**Prompt**
All of the data that appears below is to be given again precisely as written.

====== Exercise data

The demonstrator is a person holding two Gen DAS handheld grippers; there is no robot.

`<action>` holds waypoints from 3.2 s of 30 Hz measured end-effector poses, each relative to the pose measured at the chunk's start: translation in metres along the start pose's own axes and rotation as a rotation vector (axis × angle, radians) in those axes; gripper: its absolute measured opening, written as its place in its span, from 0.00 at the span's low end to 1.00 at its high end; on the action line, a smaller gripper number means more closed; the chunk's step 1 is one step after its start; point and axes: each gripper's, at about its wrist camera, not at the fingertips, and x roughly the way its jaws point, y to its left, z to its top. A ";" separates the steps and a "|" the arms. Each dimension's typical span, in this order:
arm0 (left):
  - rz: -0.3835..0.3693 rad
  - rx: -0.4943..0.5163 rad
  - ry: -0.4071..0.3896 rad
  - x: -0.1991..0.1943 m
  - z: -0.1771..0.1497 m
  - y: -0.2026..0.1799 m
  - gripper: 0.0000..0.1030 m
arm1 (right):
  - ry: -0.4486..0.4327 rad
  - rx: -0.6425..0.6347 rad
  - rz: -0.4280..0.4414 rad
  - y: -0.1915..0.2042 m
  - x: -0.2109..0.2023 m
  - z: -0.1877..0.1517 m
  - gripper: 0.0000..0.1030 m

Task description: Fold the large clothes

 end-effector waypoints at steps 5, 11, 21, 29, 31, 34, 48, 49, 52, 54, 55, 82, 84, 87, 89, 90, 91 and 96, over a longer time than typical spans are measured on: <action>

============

**Result for this task**
The demonstrator is a person holding two Gen DAS handheld grippers; there is no robot.

`<action>` holds waypoints from 3.2 s of 30 Hz measured end-effector poses, each relative to the pose measured at the chunk's start: translation in metres along the start pose's own axes and rotation as a rotation vector (axis × angle, radians) in those axes; gripper: its absolute measured opening, written as its place in its span, from 0.00 at the span's low end to 1.00 at its high end; on the action line, a smaller gripper number means more closed; the chunk's step 1 is one step after its start; point and axes: each gripper's, at about its wrist camera, not at the fingertips, and x roughly the way its jaws point, y to its left, z to its top. A ";" separates the steps and a "|" the arms. Each dimension's typical span, in this order:
arm0 (left):
  - rz: -0.3835..0.3693 rad
  - rx: -0.4943..0.5163 rad
  - ry: -0.4071..0.3896 rad
  - x: -0.1991..0.1943 m
  - z: -0.1771..0.1497 m
  - y: -0.2026..0.1799 m
  - gripper: 0.0000..0.1030 m
arm1 (right):
  - ry: -0.4486..0.4327 rad
  - rx: -0.6425..0.6347 rad
  - rz: -0.4280..0.4414 rad
  - y: -0.1915..0.2042 m
  - x: -0.2109..0.2023 m
  - z: -0.1877..0.1517 m
  - gripper: 0.0000..0.1030 m

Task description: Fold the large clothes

 end-effector waypoints at steps 5, 11, 21, 29, 31, 34, 48, 49, 52, 54, 55, 82, 84, 87, 89, 90, 91 and 96, over a longer time than typical spans are measured on: <action>

That finishes the output for this exercise.